_MATERIAL PROVIDED_:
BEGIN

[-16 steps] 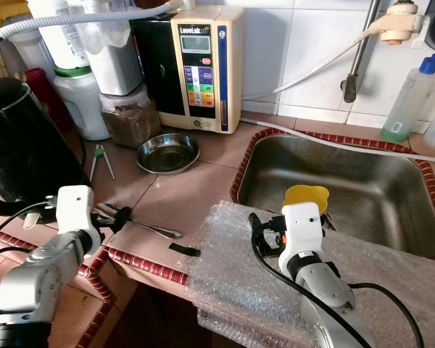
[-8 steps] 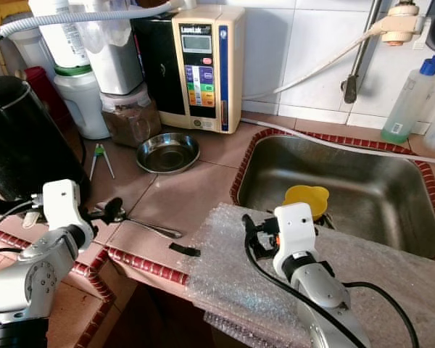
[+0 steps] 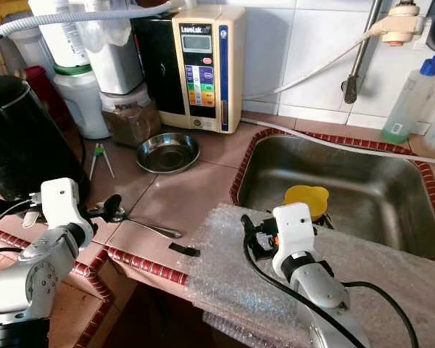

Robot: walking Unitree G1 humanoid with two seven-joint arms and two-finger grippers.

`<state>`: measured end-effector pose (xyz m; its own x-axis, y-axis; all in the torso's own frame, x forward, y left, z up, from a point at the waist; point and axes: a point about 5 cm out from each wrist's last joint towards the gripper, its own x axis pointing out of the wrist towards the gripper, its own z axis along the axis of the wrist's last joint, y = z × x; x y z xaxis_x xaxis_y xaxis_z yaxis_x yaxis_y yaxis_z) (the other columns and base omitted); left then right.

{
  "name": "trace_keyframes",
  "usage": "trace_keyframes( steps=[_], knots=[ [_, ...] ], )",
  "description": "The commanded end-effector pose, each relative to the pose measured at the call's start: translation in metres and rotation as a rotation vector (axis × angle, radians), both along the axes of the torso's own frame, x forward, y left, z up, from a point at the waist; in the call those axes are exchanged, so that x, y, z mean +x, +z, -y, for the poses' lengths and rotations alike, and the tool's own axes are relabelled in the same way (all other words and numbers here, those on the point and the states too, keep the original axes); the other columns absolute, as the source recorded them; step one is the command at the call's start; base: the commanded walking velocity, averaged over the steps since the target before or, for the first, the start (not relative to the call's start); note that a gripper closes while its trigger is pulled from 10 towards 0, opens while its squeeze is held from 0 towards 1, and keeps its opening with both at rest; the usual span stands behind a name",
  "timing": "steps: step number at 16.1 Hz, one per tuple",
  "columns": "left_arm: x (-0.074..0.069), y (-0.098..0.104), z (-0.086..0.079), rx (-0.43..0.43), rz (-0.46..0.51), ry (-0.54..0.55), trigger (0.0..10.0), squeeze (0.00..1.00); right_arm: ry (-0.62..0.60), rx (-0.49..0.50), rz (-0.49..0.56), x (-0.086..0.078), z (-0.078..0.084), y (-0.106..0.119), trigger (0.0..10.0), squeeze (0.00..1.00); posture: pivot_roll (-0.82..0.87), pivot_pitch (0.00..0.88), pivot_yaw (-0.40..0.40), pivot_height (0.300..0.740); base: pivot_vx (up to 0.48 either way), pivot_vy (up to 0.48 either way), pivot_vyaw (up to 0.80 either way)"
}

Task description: Kitchen organization

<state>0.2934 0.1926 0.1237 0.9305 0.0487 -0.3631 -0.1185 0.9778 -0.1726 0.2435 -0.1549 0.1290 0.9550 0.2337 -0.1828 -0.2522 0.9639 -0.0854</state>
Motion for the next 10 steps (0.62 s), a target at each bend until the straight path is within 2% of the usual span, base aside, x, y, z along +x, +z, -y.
trace_keyframes(
  steps=[1,4,5,7,8,9,10],
  knots=[
    [0.0,-0.001,-0.003,-0.003,-0.007,0.019,10.0,1.0,0.032,0.004,0.004,-0.002,-0.005,0.001,10.0,0.0,0.02,0.0,0.086,0.74,0.0,0.0,0.0],
    [0.003,-0.013,0.003,-0.019,-0.072,0.012,10.0,1.0,0.109,0.032,0.017,-0.008,-0.015,0.005,10.0,0.0,0.01,0.0,0.087,0.74,0.0,0.0,0.0],
    [0.004,-0.02,0.009,-0.056,-0.111,-0.013,10.0,1.0,0.124,0.028,0.015,-0.009,-0.016,0.004,10.0,0.0,0.01,0.0,0.085,0.74,0.0,0.0,0.0],
    [0.009,-0.024,0.019,-0.1,-0.121,-0.057,10.0,1.0,0.14,0.012,0.014,-0.01,-0.018,0.004,10.0,0.0,0.0,0.0,0.085,0.74,0.0,0.0,0.0],
    [0.012,-0.026,0.026,-0.163,-0.137,-0.079,10.0,1.0,0.142,0.009,0.014,-0.01,-0.017,0.004,10.0,0.0,0.0,0.0,0.085,0.74,0.0,0.0,0.0],
    [0.013,-0.027,0.032,-0.201,-0.148,-0.1,4.6,0.62,0.141,0.008,0.014,-0.01,-0.017,0.004,10.0,0.0,-0.01,0.0,0.086,0.74,0.0,0.0,0.0],
    [0.014,-0.028,0.039,-0.248,-0.159,-0.124,0.8,0.0,0.14,0.006,0.013,-0.011,-0.017,0.004,10.0,0.0,-0.01,0.0,0.086,0.74,0.0,0.0,0.0]
  ],
)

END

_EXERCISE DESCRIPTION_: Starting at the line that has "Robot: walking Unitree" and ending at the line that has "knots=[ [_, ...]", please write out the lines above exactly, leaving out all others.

_FINAL ANSWER_:
Robot: walking Unitree G1 humanoid with two seven-joint arms and two-finger grippers.

`<state>`: measured end-effector pose (xyz m; its own x-axis, y-axis; all in the torso's own frame, x forward, y left, z up, from a point at the waist; point and axes: a point about 5 cm out from each wrist's last joint towards the gripper, its own x axis pointing out of the wrist towards the gripper, its own z axis along the axis of the wrist's last joint, y = z × x; x y z xaxis_x xaxis_y xaxis_z yaxis_x yaxis_y yaxis_z) (the other columns and base omitted); left then right.

{
  "name": "trace_keyframes",
  "usage": "trace_keyframes( steps=[_], knots=[ [_, ...] ], )",

Nothing else is needed, and the exercise is over.